All lines below starting at the one that holds "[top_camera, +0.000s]" and ending at the one that holds "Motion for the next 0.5" should be printed exactly, ends included. Pictures should not be printed, nor anything else.

━━━ Data supplied ━━━

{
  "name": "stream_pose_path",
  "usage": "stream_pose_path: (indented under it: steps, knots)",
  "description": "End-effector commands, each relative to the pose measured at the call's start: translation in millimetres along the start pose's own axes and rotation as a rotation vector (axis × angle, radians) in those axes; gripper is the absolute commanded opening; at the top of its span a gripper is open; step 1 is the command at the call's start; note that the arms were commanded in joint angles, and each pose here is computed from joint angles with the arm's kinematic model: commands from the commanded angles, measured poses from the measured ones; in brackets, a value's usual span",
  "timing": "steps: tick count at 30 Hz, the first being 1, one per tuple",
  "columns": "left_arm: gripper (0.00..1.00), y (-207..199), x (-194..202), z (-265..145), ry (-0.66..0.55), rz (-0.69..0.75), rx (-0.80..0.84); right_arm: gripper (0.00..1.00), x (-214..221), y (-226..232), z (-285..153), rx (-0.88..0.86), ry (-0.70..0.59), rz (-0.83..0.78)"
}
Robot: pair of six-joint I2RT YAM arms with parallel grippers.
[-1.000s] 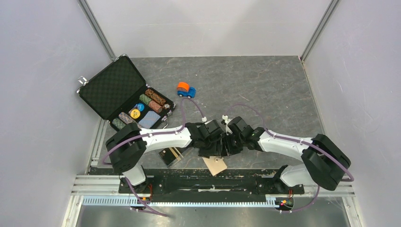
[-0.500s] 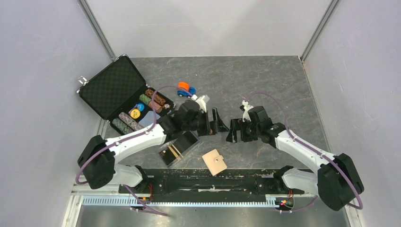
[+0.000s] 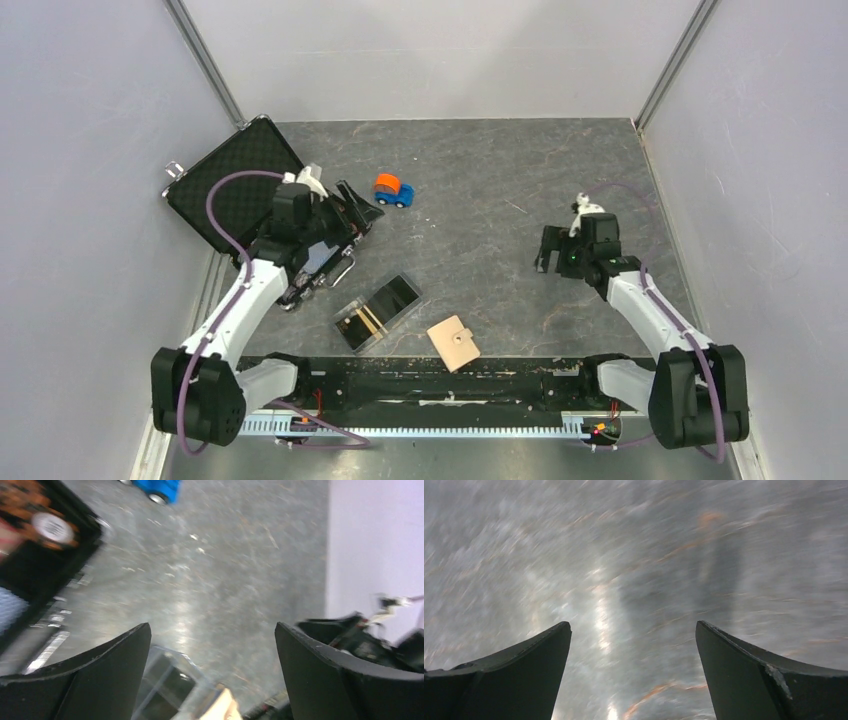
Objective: Put the credit cards into the card holder
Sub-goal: Reset both arms
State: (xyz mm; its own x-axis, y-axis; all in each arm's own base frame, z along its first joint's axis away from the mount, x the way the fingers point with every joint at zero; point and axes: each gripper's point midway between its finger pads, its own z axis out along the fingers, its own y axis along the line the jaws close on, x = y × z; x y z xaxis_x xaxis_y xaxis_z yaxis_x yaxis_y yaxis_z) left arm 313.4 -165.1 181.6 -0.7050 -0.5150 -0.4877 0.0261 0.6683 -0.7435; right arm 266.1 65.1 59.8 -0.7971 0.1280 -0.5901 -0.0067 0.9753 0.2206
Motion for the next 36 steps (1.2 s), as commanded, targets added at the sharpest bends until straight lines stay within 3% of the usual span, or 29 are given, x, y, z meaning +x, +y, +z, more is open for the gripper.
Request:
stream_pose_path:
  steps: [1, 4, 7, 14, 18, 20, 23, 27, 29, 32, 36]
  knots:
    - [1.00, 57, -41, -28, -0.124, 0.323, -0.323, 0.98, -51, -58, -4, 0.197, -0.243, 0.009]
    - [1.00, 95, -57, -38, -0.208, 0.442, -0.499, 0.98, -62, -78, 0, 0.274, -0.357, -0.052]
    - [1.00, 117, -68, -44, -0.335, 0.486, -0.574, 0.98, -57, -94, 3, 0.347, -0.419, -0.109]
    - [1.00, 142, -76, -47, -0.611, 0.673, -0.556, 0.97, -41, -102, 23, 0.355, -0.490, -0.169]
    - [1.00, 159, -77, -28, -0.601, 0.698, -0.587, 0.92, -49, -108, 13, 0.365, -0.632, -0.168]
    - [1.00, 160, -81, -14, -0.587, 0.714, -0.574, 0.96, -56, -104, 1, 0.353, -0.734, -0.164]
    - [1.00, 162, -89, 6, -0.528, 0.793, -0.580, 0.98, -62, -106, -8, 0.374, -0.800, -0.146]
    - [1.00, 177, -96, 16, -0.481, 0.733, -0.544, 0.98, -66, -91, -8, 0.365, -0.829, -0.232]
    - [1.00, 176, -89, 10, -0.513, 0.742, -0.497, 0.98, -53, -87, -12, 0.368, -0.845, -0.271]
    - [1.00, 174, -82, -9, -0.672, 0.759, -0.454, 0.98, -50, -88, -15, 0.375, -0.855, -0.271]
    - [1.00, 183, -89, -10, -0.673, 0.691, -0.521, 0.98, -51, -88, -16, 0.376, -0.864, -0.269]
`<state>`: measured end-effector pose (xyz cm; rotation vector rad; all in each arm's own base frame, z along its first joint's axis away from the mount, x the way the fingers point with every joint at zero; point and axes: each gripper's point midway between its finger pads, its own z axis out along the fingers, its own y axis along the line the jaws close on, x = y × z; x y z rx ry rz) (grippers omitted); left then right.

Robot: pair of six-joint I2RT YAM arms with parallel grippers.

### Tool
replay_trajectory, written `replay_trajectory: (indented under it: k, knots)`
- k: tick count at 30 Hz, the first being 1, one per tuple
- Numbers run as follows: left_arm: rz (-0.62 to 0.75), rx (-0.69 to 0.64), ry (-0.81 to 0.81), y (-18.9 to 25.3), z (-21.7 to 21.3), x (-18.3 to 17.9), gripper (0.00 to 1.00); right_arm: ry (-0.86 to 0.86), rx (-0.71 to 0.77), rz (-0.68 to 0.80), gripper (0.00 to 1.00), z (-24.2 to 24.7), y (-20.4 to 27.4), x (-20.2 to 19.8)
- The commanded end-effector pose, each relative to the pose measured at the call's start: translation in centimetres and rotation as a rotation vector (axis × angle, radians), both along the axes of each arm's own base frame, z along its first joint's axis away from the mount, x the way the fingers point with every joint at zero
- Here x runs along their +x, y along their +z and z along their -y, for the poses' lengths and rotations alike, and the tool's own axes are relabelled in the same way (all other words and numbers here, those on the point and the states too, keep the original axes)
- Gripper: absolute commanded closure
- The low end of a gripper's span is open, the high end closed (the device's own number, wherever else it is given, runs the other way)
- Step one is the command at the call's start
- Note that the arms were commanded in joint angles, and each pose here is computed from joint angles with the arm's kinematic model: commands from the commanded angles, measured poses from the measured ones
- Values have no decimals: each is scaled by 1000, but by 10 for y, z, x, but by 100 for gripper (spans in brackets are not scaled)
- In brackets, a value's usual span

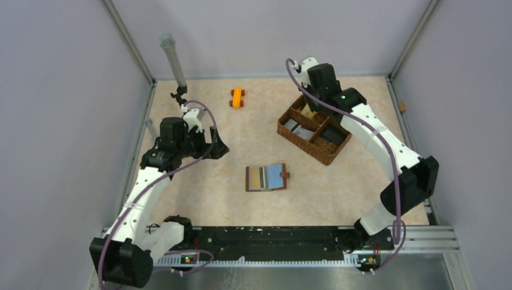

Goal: Put the credit cards into the card holder
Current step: Pick up the credit card from the storage box.

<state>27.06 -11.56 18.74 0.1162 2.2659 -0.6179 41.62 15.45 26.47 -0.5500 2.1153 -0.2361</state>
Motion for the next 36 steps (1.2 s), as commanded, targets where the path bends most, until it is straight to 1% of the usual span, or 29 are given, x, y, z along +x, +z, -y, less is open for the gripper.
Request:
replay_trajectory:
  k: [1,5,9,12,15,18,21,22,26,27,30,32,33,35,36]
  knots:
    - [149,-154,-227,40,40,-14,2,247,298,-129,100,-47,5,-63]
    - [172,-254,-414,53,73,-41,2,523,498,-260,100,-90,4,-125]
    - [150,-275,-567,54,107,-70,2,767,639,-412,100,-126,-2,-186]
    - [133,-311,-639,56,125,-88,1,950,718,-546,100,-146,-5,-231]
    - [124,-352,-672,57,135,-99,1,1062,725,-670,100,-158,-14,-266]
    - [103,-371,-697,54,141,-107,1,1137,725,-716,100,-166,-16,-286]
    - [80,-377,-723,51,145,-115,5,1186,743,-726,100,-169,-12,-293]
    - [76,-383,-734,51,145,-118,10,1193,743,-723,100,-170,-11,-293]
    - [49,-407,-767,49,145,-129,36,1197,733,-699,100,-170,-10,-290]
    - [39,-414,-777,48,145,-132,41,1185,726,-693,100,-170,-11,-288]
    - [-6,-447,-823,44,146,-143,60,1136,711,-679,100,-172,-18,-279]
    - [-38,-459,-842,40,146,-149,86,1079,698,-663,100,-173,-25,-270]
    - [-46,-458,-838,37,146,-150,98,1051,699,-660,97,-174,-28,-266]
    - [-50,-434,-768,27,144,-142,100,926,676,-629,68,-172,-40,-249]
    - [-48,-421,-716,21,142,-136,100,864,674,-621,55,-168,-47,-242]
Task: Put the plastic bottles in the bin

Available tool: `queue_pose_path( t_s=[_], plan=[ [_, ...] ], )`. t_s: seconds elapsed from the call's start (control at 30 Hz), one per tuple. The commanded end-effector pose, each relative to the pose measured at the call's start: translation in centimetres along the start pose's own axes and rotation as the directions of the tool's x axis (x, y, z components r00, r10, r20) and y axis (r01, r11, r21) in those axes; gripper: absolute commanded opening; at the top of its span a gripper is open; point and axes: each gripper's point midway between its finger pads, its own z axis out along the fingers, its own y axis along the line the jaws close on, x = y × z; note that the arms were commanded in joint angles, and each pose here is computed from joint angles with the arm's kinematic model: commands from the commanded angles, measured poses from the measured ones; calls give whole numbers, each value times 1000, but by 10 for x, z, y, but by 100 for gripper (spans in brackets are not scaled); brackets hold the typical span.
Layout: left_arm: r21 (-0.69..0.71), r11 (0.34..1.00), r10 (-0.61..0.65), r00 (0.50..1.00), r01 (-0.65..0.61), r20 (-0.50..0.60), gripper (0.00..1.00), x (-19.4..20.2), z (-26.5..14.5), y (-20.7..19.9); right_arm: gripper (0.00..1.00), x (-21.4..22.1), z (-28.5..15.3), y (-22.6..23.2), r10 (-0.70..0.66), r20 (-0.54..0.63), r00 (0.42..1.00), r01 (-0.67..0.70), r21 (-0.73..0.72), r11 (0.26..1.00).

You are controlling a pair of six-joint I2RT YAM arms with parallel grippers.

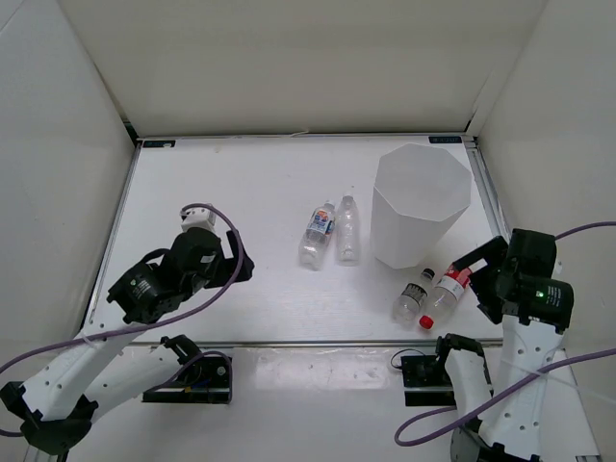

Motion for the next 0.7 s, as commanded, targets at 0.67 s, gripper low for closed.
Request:
queue_pose_path(
  t_s=[0.67],
  plan=[
    [-117, 992, -71, 979, 49, -191, 100, 26, 46, 2, 100, 13, 89, -13, 108, -204, 973, -62, 218, 974]
  ],
)
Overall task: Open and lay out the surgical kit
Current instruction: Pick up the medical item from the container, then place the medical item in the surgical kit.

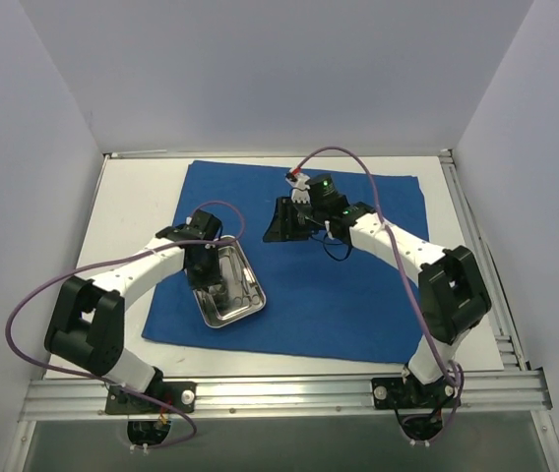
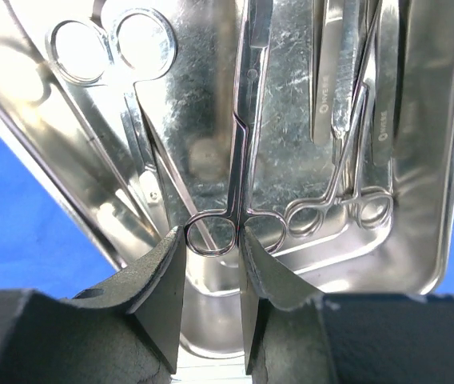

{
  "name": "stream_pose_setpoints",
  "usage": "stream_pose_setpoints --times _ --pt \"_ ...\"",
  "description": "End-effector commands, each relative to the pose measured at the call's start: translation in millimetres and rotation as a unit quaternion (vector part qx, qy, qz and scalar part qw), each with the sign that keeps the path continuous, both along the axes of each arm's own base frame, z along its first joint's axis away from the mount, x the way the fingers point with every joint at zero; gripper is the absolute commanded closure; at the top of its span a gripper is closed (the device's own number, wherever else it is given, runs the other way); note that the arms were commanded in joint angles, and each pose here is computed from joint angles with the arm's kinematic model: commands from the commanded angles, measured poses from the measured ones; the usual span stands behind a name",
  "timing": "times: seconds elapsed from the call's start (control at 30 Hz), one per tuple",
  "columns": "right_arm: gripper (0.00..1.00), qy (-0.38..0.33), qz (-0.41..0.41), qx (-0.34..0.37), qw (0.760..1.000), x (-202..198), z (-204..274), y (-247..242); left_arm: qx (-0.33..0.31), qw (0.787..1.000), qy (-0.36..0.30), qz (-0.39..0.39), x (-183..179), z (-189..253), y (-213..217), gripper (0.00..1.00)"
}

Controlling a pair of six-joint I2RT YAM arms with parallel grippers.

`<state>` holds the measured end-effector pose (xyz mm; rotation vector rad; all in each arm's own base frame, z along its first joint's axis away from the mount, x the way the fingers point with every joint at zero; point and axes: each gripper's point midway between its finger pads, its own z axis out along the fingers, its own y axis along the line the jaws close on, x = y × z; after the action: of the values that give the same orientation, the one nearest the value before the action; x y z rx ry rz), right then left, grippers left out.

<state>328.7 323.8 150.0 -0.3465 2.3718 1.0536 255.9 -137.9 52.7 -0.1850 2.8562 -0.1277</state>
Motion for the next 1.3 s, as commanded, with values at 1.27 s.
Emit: stream_pose_setpoints --times 1.27 --pt "0.63 0.038 0.117 0.128 0.984 -29.5 -10.5 129.3 -0.131 0.981 -0.136 -0.031 3.4 106.5 -35.7 0.98"
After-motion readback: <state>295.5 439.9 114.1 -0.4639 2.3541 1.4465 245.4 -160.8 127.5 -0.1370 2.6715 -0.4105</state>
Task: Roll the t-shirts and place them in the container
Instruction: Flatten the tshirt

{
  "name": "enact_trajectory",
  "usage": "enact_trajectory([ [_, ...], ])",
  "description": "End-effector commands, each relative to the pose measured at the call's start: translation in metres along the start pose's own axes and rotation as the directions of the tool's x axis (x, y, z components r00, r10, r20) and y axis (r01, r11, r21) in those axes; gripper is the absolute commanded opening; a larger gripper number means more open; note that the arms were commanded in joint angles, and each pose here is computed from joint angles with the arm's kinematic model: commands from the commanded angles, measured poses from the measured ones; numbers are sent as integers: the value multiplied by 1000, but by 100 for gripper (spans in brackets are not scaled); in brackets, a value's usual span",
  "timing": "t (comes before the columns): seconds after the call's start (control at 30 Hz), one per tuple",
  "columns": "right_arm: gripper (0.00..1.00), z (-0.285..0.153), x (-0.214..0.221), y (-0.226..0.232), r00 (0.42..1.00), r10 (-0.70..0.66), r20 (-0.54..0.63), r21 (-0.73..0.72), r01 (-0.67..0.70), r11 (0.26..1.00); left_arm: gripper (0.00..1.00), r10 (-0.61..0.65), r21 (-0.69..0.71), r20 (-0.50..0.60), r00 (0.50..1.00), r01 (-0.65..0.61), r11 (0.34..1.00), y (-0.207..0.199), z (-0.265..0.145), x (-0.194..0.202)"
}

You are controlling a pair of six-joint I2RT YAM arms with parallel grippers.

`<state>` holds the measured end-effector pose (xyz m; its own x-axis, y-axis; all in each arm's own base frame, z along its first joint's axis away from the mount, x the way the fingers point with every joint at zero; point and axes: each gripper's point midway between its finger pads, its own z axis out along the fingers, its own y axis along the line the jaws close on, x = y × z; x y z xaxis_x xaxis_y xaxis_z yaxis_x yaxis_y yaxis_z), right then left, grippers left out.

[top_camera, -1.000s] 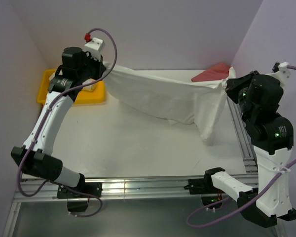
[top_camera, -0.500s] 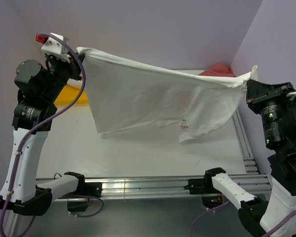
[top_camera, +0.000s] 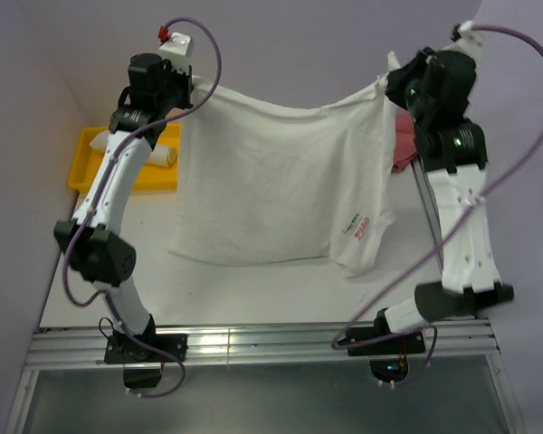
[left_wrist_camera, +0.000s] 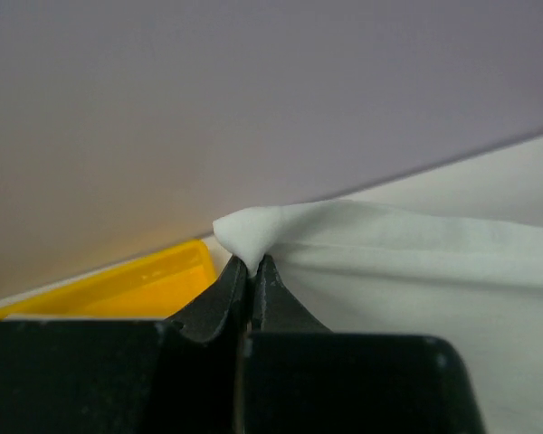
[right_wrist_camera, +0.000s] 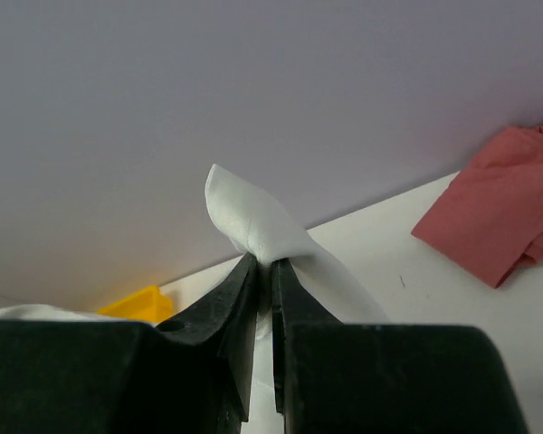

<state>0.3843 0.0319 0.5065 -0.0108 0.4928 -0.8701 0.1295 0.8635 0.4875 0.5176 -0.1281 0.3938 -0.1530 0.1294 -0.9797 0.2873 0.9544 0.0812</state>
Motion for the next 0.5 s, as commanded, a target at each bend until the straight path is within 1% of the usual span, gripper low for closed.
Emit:
enact_trajectory([
  [0.0, 0, 53, -27, 24, 996, -41, 83, -99, 49, 994, 0, 15, -78, 165, 986, -2, 997, 35, 26, -61],
  [0.03, 0, 53, -52, 32, 990, -28, 138, -120, 45, 992, 0, 9, -96, 189, 982, 10, 995, 51, 31, -70],
  [0.07, 0, 60, -58, 37, 988, -25, 151, -135, 45, 990, 0, 8, -102, 278, 961, 21, 995, 58, 20, -108],
  [0.1, 0, 82, -49, 36, 991, -30, 133, -131, 48, 990, 0, 14, -113, 303, 953, 22, 993, 66, 22, -115],
  [0.13, 0, 75, -74, 45, 980, -13, 197, -156, 44, 987, 0, 19, -128, 319, 947, 23, 992, 77, 27, -116],
  [0.17, 0, 77, -82, 46, 975, -4, 220, -161, 40, 986, 0, 30, -142, 337, 941, 19, 990, 82, 27, -118],
  [0.2, 0, 79, -87, 48, 971, 3, 239, -172, 39, 984, 0, 43, -147, 392, 919, 16, 989, 85, 23, -131],
  [0.23, 0, 76, -99, 52, 960, 17, 280, -189, 38, 981, 0, 56, -151, 446, 893, 14, 988, 89, 3, -150],
  [0.27, 0, 73, -105, 52, 952, 16, 307, -191, 45, 981, 0, 41, -147, 437, 899, 26, 989, 92, 7, -139],
  [0.3, 0, 48, -125, 55, 930, 35, 367, -201, 42, 979, 0, 45, -142, 477, 878, 27, 989, 94, -3, -150],
  [0.33, 0, 52, -122, 51, 922, 42, 385, -198, 39, 979, 0, 45, -145, 488, 871, 30, 989, 100, -14, -156],
  [0.37, 0, 43, -127, 50, 912, 45, 407, -196, 39, 980, 0, 40, -140, 492, 870, 33, 990, 103, -18, -158],
  [0.4, 0, 24, -141, 46, 892, 59, 447, -184, 27, 983, 0, 41, -140, 475, 879, 29, 990, 106, -19, -155],
  [0.43, 0, 26, -132, 40, 902, 55, 427, -163, 17, 986, 0, 43, -141, 466, 884, 26, 990, 109, -22, -153],
  [0.47, 0, 24, -128, 34, 908, 56, 416, -150, 8, 989, 0, 41, -134, 430, 902, 19, 991, 109, -16, -138],
])
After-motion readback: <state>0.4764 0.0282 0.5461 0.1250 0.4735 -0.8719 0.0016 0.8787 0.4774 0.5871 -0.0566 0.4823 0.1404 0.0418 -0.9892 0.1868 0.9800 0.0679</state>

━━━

> [Answer for the task]:
[top_camera, +0.000s] 
[left_wrist_camera, +0.000s] 
[right_wrist_camera, +0.000s] 

<state>0.3843 0.0319 0.5065 -0.0108 0.4928 -0.8701 0.1295 0.8635 0.4875 0.5176 -0.1281 0.3938 -0.1530 0.1294 -0.9797 0.2873 0.9544 0.0812</state>
Motion for the next 0.5 s, as commanded, a target at each bend until the straight path is within 1% of the usual span, gripper low for closed.

No further answer will be given.